> [TASK DIRECTIONS]: For every line below, set down an identical copy.
---- EXTRACTED INFORMATION
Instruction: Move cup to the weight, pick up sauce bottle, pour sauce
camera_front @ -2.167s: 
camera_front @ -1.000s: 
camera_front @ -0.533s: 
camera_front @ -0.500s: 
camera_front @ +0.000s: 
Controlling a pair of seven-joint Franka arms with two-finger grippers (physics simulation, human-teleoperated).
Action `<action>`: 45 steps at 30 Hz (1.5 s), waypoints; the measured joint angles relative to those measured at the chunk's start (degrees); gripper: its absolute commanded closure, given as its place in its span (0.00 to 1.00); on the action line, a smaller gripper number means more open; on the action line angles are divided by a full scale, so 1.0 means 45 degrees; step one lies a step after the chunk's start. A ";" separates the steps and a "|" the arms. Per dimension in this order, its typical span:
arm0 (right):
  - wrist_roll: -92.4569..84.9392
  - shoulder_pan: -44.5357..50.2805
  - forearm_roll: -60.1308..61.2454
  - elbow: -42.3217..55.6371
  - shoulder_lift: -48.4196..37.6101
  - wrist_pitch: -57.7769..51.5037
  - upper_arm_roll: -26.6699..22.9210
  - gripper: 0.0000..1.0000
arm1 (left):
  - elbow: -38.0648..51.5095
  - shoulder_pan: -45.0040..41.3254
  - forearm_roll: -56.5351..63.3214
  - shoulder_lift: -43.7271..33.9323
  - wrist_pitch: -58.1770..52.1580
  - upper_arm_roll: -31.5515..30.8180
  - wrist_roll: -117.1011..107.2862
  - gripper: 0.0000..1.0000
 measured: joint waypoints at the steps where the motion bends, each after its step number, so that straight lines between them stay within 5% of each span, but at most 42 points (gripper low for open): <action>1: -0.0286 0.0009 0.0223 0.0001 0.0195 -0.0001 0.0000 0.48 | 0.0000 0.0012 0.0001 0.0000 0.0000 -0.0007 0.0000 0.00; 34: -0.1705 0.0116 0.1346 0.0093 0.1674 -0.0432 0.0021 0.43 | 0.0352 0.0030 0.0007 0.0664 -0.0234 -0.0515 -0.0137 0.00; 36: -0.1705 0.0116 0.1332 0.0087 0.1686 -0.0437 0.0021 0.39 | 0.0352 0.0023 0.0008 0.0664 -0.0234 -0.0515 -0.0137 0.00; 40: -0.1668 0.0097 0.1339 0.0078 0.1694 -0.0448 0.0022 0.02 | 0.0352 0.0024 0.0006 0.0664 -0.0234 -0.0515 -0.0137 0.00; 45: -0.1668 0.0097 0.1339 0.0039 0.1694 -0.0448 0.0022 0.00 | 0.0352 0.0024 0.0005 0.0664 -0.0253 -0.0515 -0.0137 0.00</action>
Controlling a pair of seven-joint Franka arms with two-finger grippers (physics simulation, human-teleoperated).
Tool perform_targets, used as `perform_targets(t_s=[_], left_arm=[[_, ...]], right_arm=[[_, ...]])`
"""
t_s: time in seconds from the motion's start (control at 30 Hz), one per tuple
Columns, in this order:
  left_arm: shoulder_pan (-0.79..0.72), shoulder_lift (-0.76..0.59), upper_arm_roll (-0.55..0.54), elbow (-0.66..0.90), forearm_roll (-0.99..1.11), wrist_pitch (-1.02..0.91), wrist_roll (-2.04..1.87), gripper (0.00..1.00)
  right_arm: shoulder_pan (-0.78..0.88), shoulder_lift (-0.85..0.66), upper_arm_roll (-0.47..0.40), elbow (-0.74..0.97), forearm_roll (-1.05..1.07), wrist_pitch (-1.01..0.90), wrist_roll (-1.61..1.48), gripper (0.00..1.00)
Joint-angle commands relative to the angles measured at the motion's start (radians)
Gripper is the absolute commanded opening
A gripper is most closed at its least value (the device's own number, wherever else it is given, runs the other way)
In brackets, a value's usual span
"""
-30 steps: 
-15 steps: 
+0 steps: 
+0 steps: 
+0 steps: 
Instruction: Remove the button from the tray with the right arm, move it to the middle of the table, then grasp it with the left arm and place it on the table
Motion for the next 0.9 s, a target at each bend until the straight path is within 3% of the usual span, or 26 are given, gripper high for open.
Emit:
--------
> [SOLVED PROBLEM]:
Instruction: Move cup to the weight, pick up sauce bottle, pour sauce
camera_front @ -2.167s: 
camera_front @ -1.000s: 
camera_front @ -0.533s: 
camera_front @ -0.500s: 
camera_front @ +0.000s: 
Controlling a pair of seven-joint Franka arms with two-finger grippers (physics simulation, human-teleoperated).
Action `<action>`: 45 steps at 30 Hz (1.5 s), waypoints; the measured joint angles relative to those measured at the chunk's start (degrees); gripper: its absolute commanded closure, given as its place in its span (0.00 to 1.00); on the action line, a smaller gripper number means more open; on the action line angles are divided by a full scale, so 1.0 means 45 degrees; step one lies a step after the chunk's start. A ";" separates the steps and a "|" the arms. Per dimension in this order, its typical span:
arm0 (right):
  - wrist_roll: -92.4569..84.9392
  - shoulder_pan: -44.5357..50.2805
  - forearm_roll: -60.1308..61.2454
  - elbow: -42.3217..55.6371
  - shoulder_lift: -48.4196..37.6101
  - wrist_pitch: -57.7769..51.5037
  - upper_arm_roll: -26.6699..22.9210
  - gripper: 0.0000..1.0000
arm1 (left):
  - elbow: -38.0648..51.5095
  - shoulder_pan: -45.0040..41.3254
  - forearm_roll: -56.5351..63.3214
  - shoulder_lift: -43.7271..33.9323
  - wrist_pitch: -58.1770..52.1580
  - upper_arm_roll: -31.5515..30.8180
  - wrist_roll: -117.1011..107.2862
  - gripper: 0.0000..1.0000
 measured: joint waypoints at the steps where the motion bends, each after its step number, so that straight lines between them stay within 5% of each span, but at most 42 points (gripper low for open): <action>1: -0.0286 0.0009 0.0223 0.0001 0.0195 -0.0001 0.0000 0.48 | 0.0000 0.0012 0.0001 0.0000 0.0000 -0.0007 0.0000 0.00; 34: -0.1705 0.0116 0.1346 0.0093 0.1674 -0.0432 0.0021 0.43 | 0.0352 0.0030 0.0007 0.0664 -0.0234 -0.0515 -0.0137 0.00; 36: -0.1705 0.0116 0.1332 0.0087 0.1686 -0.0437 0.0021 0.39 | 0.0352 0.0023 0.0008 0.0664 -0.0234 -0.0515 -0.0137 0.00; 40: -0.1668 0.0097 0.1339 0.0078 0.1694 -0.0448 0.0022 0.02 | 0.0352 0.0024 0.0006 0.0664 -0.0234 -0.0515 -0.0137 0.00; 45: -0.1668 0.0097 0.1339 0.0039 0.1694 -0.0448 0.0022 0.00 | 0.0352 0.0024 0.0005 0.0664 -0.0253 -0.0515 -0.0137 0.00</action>
Controlling a pair of seven-joint Franka arms with two-finger grippers (physics simulation, human-teleoperated).
Tool perform_targets, used as `perform_targets(t_s=[_], left_arm=[[_, ...]], right_arm=[[_, ...]])`
"""
t_s: time in seconds from the motion's start (control at 30 Hz), one per tuple
Columns, in this order:
  left_arm: shoulder_pan (-0.79..0.72), shoulder_lift (-0.76..0.59), upper_arm_roll (-0.55..0.54), elbow (-0.66..0.90), forearm_roll (-0.99..1.11), wrist_pitch (-1.02..0.91), wrist_roll (-2.04..1.87), gripper (0.00..1.00)
  right_arm: shoulder_pan (-0.78..0.88), shoulder_lift (-0.85..0.66), upper_arm_roll (-0.47..0.40), elbow (-0.74..0.97), forearm_roll (-1.05..1.07), wrist_pitch (-1.01..0.90), wrist_roll (-1.61..1.48), gripper (0.00..1.00)
Joint-angle commands relative to the angles measured at the motion's start (radians)
Gripper is the absolute commanded opening
A gripper is most closed at its least value (the device's own number, wherever else it is given, runs the other way)
In brackets, a value's usual span
"""
-30 steps: 
-15 steps: 
+0 steps: 
+0 steps: 
+0 steps: 
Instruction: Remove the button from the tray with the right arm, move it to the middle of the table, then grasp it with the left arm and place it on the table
Motion for the next 0.9 s, a target at each bend until the straight path is within 3% of the usual span, or 26 are given, gripper high for open.
Emit:

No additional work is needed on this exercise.